Elliot was in a corner using his cell phone. Ned had gotten a look at what Elliot was calling “the hub,” a room loaded with telephones, fax machines, and computers. He waved to Ned and left them, still engaged in his phone work.
“Have you a cigarette?” she asked Ned, in a hushed voice.
“Hey I’m sorry. I don’t smoke. Due to Douglas, by the way.” It was something he was grateful for, genuinely.
“I don’t either,” she said, holding a hand up and making a wiping motion. “No it’s just now. A little. You understand.”
Everybody around them had smoked in the seventies, at college. Against Sameness! could have been their group’s motto. And probably that sentiment as much as Douglas’s idiosyncratic interest in alternative medical notions had been behind the pressure to get them all to quit. Plainly Elliot had relapsed. One of Douglas’s more convincing faxes explained the handful of almonds Ned tried to remember to eat each day.
Ned said, “There’s lung cancer on both sides of my family. It was a gift, when I quit. I was smoking Kools at the time and Douglas had a medical photograph of the lungs of a menthol cigarette smoker, and that worked for me.”

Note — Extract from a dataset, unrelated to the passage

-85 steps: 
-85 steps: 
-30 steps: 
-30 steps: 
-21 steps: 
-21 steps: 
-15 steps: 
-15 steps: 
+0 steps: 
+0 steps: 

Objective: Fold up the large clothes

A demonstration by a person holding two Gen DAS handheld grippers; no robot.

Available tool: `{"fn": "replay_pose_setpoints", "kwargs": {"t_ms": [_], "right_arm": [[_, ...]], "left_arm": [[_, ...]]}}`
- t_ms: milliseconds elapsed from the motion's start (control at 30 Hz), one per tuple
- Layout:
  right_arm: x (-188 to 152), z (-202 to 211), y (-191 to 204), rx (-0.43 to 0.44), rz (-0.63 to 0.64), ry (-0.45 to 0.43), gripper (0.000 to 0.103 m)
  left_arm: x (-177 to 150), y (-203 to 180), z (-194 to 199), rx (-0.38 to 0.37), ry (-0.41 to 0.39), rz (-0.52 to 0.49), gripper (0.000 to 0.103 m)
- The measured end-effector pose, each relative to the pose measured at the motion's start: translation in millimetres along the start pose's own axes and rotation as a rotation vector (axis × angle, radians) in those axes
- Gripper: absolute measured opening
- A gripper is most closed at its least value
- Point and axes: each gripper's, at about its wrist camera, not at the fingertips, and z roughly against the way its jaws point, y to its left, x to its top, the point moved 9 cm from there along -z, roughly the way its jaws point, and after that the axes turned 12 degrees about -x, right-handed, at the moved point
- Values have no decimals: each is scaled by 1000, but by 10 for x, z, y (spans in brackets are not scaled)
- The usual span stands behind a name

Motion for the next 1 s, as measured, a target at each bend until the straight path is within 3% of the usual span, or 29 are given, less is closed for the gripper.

“I like Marlboros,” she said. He could barely hear her.
Mist had flowed into the gorge and stalled there. It was beautiful. He said, “How are you doing? That’s an inevitable question and I know the answer. I’m sorry I even asked. You know how we all feel, Iva …”
She had lifted her chin up and tilted her head back. He felt the gesture showed her trying to keep the tears in. He didn’t know what to say. He noticed that she had a fine, straight, short, horizontal dent in the upper round of her cheeks. He’d seen that in some famous face, Russian, pre-war cinema. He couldn’t think of the star’s name.
Ned said, “I went to the ravine.” She flinched. He shouldn’t have said that. It was almost as stupid as Gruen having mentioned at breakfast his recollection that Douglas’s favorite Poe story was “The Premature Burial.”
One of the kitchen women came in, exchanged signs with Iva, and left.
“She will bring coffee,” Iva said.
A big trope with Douglas had been knowing the names, and as much as seemed appropriate and practical about the servers and helpers and cleaners, the security guards, all the support workers who kept life so pleasant for the student body at NYU. He had been kind of ostentatious about it, but over time it had seemed like the right thing to do, and the working rabble, as Douglas had referred to them, seemed to appreciate it. Ned had carried this practice on in a dilute way in his life and Nina just did it by reflex. Of course Douglas had hated some of the rabble, like Pugnacio, as Douglas called Ignacio, their irascible super in the building on Second Avenue.